Many citrus growers took a sigh of relief Sunday morning as overnight temperatures did not dip as low as originally projected.
December 8, 2013 12:00:00 AM PST
Many citrus growers were relieved Sunday morning as overnight temperatures did not dip as low as originally projected. Industry leaders say the freeze damage to the fruits was minimal.

Sunday will be the sixth night of cold temperatures. Citrus growers say even though the fruit survived each cold night, the low temperatures weaken the fruit's tolerance to the cold. So each night becomes more dangerous to the crops.

Like most citrus growers, Manuel Cuhna has a good idea when low temperatures have gotten the best of his fruits. So far his oranges, lemons and mandarins have held up fine against the elements.

Sunday Cuhna got his grove ready for another night frigid night. Irrigation water that pours out at about 55 degrees will help warm his citrus trees.

Cuhna turned on his wind machine to circulate the warm air above and bring it down to the trees. He said just because the fruits have survived consecutive nights of freezing temperature does not mean growers are out of the clear.

"The more nights the more days, the more ability to hurt the trees and to hurt the fruit," Cuhna said.

Like most growers Cuhna credits his crops survival to wind machines and warm water. But running them doesn't come cheap.

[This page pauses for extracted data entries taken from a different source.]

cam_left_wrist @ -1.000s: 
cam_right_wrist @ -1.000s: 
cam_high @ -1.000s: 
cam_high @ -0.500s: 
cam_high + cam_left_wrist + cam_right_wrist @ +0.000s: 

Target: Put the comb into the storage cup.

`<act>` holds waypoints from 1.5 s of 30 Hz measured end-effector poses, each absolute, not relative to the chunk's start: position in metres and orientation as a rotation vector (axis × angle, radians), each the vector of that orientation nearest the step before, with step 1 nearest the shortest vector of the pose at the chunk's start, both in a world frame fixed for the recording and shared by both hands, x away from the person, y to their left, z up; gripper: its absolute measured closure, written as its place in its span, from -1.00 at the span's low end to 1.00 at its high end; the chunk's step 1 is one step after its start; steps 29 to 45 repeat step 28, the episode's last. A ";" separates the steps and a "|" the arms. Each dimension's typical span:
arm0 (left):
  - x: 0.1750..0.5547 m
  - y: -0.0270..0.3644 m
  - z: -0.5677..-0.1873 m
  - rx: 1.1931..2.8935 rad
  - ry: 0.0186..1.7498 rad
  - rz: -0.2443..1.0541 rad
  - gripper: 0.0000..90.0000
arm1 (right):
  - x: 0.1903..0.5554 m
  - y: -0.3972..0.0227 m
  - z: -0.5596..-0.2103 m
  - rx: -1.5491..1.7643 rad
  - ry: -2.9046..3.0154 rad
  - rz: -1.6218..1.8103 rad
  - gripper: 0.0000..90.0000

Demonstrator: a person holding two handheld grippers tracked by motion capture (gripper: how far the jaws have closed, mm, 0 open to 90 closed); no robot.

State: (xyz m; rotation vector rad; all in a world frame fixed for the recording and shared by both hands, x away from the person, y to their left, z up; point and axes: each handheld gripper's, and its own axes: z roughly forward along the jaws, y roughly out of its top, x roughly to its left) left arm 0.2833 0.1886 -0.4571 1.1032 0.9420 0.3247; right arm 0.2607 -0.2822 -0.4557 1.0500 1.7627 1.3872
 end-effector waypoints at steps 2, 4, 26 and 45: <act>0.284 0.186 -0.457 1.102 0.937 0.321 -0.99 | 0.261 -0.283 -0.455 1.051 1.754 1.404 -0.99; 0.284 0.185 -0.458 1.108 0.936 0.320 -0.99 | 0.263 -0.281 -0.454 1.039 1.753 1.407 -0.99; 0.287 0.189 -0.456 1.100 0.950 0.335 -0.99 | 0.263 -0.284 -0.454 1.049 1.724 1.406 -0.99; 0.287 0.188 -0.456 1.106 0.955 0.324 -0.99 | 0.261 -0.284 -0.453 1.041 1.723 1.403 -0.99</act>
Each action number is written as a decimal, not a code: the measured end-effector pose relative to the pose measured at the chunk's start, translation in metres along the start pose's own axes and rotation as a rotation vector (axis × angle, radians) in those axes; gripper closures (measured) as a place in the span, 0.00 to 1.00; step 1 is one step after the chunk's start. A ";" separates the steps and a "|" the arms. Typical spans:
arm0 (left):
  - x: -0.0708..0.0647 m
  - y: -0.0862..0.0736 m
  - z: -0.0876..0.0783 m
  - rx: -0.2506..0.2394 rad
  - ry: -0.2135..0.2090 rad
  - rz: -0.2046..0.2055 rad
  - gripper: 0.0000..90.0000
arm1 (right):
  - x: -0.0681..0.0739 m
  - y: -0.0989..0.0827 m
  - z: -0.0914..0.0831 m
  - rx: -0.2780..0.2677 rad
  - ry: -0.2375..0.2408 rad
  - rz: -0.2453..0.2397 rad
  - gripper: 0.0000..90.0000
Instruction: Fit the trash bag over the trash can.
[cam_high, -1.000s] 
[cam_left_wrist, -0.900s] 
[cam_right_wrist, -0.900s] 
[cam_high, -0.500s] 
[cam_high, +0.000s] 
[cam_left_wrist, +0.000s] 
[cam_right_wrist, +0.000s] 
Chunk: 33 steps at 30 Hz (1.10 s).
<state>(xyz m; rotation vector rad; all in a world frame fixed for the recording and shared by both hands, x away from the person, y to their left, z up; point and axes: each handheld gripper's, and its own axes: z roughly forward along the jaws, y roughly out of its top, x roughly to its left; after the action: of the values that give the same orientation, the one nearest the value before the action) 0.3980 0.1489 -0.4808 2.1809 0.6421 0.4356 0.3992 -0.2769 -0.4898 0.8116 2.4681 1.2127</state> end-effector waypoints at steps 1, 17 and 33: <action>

Members of the California Citrus Mutual, an association of citrus growers, estimate the industry has spent $17.5 million since Tuesday to protect the citrus. The crop is estimated at about $1.5 billion.

But two years ago industry leaders say growers spent 60 million to protect their crops from the cold.

"A few years ago we ran for 28 consecutive nights in December so when you got a couple billion dollars' worth of fruit out there it is millions well spent," Joel Nelson with the California Citrus Mutual said.

County assessors could begin their crop assessment damage as early as Monday.